───── MATERIAL SUPPLIED

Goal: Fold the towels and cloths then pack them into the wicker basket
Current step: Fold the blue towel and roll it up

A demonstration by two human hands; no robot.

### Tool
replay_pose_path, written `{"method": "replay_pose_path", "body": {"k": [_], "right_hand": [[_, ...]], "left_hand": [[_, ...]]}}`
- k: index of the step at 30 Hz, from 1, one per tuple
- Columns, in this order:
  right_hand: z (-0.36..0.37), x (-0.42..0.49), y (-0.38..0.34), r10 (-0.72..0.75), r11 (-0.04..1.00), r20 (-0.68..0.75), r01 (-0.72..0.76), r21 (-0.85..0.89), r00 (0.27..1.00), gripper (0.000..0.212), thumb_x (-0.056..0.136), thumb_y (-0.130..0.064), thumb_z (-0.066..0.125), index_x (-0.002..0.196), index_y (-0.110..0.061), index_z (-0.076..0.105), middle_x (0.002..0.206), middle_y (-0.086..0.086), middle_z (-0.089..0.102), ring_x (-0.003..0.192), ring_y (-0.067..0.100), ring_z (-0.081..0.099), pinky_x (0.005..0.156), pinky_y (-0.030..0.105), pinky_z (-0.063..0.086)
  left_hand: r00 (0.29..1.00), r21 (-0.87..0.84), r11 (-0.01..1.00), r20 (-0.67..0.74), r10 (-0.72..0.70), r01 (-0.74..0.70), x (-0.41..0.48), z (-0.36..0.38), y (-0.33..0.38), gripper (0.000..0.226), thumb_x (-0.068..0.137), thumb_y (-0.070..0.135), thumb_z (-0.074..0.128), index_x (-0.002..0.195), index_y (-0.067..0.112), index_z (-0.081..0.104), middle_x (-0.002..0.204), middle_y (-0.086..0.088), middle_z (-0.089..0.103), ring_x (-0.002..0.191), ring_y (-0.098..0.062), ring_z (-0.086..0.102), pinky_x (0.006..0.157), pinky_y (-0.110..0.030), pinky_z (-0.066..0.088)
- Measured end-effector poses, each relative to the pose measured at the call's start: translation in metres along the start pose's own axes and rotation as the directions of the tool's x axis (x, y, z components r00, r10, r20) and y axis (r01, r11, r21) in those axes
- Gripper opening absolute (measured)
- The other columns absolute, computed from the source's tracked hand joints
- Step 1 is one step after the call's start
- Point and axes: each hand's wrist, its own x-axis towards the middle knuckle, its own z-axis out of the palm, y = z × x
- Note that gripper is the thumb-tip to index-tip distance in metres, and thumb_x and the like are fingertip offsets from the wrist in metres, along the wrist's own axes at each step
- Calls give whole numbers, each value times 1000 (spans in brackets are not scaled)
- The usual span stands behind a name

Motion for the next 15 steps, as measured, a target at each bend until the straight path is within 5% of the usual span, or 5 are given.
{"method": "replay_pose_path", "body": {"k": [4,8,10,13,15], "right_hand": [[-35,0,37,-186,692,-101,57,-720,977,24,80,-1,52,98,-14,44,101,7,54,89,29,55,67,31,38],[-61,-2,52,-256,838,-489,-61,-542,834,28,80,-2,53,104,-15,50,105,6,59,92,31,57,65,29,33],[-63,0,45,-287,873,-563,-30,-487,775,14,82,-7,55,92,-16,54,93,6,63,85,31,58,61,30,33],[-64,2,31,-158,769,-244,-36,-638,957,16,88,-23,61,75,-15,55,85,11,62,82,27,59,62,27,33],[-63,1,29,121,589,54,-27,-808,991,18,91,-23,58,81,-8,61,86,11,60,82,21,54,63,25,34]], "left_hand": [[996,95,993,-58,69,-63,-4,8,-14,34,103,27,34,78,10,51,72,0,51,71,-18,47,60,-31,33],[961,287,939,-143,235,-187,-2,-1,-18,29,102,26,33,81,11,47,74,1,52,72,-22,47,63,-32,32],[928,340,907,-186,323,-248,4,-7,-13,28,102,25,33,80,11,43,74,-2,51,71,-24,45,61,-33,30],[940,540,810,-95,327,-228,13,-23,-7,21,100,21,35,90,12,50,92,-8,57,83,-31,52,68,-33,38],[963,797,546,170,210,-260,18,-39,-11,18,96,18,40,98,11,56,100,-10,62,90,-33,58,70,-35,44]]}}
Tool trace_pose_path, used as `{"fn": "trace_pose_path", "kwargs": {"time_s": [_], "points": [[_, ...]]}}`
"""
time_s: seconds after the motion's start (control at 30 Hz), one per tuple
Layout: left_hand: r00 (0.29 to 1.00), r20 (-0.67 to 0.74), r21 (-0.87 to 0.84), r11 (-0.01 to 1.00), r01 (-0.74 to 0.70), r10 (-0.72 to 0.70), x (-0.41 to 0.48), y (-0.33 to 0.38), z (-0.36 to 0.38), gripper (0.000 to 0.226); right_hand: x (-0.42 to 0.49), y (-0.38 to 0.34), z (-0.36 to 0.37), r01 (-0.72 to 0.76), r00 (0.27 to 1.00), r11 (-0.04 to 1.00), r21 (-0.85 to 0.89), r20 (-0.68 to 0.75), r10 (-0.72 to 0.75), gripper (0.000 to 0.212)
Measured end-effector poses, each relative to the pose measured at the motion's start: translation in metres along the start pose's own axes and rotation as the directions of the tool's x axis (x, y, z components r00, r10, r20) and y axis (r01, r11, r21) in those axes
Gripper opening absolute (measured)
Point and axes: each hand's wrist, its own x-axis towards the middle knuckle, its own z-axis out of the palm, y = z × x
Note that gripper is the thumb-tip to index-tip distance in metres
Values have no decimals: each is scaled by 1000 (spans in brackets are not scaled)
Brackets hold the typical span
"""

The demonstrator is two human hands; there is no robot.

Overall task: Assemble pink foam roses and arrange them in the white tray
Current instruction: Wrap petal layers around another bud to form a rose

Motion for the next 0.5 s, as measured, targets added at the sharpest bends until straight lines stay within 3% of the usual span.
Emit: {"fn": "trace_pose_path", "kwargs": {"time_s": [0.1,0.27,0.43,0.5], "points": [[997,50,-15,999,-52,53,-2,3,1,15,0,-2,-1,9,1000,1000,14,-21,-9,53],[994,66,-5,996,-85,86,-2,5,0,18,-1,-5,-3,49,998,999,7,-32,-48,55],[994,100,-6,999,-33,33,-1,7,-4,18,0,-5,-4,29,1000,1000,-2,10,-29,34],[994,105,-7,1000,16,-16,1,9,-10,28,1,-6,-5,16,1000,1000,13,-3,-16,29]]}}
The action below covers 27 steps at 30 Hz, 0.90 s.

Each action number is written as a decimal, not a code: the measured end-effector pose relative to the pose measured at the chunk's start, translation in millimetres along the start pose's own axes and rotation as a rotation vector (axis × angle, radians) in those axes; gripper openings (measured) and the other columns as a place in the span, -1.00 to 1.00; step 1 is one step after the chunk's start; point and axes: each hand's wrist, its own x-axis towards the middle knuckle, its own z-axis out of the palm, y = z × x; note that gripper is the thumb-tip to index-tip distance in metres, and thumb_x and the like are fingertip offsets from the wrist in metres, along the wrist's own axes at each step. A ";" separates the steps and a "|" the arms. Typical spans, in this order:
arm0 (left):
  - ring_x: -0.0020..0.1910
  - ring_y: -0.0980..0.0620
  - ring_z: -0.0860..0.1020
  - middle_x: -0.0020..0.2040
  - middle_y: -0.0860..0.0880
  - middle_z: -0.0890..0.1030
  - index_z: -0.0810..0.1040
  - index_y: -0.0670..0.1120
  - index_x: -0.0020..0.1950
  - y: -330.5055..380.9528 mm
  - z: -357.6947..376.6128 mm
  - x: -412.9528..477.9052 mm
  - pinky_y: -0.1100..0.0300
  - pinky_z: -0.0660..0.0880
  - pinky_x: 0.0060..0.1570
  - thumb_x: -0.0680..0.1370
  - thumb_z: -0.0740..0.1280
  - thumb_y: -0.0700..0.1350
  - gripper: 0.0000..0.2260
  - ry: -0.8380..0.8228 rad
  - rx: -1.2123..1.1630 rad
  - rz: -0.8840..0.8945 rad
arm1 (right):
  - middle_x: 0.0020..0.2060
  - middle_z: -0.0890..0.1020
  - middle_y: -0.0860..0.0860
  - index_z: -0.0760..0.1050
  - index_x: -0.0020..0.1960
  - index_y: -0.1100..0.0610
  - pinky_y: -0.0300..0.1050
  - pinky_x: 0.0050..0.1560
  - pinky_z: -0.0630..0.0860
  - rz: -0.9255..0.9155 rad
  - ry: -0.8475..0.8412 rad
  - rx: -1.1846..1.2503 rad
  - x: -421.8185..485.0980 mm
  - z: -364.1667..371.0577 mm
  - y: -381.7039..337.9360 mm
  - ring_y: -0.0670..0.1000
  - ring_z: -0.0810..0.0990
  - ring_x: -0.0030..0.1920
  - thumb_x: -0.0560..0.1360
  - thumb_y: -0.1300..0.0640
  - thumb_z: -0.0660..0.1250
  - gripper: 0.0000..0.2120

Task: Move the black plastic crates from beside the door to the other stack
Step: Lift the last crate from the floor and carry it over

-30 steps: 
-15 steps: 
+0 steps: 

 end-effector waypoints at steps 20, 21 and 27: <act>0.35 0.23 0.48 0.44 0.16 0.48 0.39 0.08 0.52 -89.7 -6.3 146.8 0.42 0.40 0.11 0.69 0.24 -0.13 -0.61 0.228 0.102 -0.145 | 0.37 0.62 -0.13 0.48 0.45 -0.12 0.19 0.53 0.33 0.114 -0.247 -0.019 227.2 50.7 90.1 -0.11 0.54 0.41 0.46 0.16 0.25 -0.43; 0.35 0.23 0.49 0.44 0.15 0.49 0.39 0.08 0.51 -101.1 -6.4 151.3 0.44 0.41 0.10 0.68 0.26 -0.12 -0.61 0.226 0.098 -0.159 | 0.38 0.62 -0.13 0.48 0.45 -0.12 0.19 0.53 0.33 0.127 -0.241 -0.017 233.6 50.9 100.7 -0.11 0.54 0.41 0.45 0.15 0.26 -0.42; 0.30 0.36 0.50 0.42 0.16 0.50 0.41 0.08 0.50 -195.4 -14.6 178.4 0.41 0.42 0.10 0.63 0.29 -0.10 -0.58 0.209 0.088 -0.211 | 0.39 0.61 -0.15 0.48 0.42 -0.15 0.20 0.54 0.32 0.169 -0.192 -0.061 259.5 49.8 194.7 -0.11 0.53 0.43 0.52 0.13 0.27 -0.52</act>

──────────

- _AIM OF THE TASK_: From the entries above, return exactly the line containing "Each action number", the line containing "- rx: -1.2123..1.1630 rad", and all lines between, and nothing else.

- _TASK ANSWER_:
Each action number is written as a decimal, not a code: the measured end-effector pose relative to the pose measured at the chunk's start, translation in millimetres along the start pose's own axes and rotation as a rotation vector (axis × angle, radians) in those axes; gripper openings (measured) and the other columns as a place in the span, -1.00 to 1.00; step 1 is one step after the chunk's start; point and axes: each hand's wrist, its own x-axis towards the middle knuckle, its own z-axis out of the palm, y = z × x; note that gripper is the thumb-tip to index-tip distance in metres, and thumb_x and the like are fingertip offsets from the wrist in metres, along the wrist's own axes at each step. A ";" separates the steps and a "|" the arms. Typical spans, in this order:
arm0 (left):
  - ring_x: -0.0020..0.1910
  - ring_y: -0.0980..0.0620
  - ring_z: -0.0860..0.1020
  - middle_x: -0.0020..0.2040
  - middle_y: -0.0860..0.0880
  - middle_z: -0.0890..0.1030
  - index_z: -0.0810..0.1040
  - index_y: -0.0670..0.1120
  - index_x: -0.0020..0.1950
  - y: -330.5055..380.9528 mm
  - z: -357.6947..376.6128 mm
  - x: -412.9528..477.9052 mm
  - pinky_y: -0.1100..0.0300
  - pinky_z: -0.0660..0.0880
  - pinky_x: 0.0060..0.1570
  - thumb_x: -0.0680..0.1370
  - thumb_z: -0.0740..0.1280
  - thumb_y: -0.0700..0.1350
  - gripper: 0.0000..0.2260
  - ry: -0.8380..0.8228 rad
  - rx: -1.2123..1.1630 rad

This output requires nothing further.